The one Atman is both seer and the seen. This truth is always at Ur eyes, and not seeing it is a result of keeping Ur eyes shut ;)


What keeps them shut? What is the meaning of your of "Ur eyes"? Does it mean that I am different from Brahman now? You could have simply written "The one Atman is both seer and the seen. This truth is always at Brahman's eyes, and not seeing it is a result of keeping Brahman's eyes shut ;)"




EVERY object is known to exists ONLY when it is apperceived by Consciousness. That is why only Consciousness can be established as independently existing. Objects are non-separate from Consciousness and ultimately non-different from it. Duality is a mode of perception which doesn't break the REAL unity of Advaita. When Yogin experiences the world, he is seeing it as non-different from Atman. When "limited being" experiences diversity, it is Consciousness alone that is experiencing both these categories. Non-duality is always the actual Truth.


I guess the problem with monism is the explanation of the "limited being". Why would a limited entiity arise from an unlimited entity. Is my suffering adding to the bliss of Brahman? The idea is that nothing happens without a cause. In advaita, they take it to the other extreme to say that no creation ever happened since there is no cause that can make that happen and such creation is usless to the Brahman. I can pretty much agree with this view on logical grounds.

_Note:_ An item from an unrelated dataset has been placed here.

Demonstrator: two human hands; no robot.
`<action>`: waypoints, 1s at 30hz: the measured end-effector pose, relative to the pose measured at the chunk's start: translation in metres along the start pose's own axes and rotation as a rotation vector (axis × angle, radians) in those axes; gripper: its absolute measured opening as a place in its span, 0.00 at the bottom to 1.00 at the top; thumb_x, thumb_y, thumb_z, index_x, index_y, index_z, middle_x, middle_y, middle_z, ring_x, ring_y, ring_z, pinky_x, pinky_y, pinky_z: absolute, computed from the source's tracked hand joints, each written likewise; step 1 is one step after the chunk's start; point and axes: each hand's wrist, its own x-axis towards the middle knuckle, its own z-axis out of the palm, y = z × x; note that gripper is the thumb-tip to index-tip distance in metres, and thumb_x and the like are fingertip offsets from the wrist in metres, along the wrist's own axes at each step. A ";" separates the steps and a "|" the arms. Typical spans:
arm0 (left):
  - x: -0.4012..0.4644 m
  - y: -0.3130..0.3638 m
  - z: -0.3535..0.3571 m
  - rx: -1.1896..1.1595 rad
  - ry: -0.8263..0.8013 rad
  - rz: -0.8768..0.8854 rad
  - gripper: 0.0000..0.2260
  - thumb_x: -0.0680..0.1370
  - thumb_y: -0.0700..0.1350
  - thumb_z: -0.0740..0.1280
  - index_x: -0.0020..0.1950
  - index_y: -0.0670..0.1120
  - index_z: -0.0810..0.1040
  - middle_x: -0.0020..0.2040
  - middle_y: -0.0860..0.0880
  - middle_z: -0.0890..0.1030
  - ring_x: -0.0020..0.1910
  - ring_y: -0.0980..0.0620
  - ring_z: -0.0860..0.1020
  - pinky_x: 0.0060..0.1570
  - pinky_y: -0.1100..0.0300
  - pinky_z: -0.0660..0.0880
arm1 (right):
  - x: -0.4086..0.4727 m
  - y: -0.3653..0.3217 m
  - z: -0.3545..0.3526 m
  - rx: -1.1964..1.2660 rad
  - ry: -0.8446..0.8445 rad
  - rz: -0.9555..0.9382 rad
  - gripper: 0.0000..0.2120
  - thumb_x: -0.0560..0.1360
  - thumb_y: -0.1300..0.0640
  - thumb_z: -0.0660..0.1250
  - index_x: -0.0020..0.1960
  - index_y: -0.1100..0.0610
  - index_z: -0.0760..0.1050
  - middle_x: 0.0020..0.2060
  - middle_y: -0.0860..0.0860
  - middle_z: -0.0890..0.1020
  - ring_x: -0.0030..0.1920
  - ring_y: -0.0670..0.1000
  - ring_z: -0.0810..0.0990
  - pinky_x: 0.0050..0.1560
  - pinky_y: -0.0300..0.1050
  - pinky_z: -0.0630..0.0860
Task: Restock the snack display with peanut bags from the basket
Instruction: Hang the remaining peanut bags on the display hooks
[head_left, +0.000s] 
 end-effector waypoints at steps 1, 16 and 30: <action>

From a monistic perspective, I have to say that "sport" as a cause for creation is not a good reason as no independent being can become victim of his own Maya. The fundamental question raised is Brahman has Maya Shakti, and whom does he use it on - himself? What for? Sport as a cause for creation will fit only some kind of dualistic or semi dualistic philosophy.




Jiva is non-different from Shiva is Paradvaita also. But this well goes together with saying that the world is also Shiva.
Nirguna is a descriptive term (implying dualism of Saguna), as well as Brahman. But Anuttara simply means "the Ultimate" and "Samvit", Consciousness is the Ultimate, for ANY experience and existance is Consciousness alone.

mANDUkya Upanishad will probably disallow Brahman to be interpreted as consciousness, in the advaiatic way, I guess other advaitins describe it as "neither unconsciousness" and "nor consciousness". Consciousness is also a human word after all, and advaita's equivalent for that term might be Nirguna which is perhaps even more abstract.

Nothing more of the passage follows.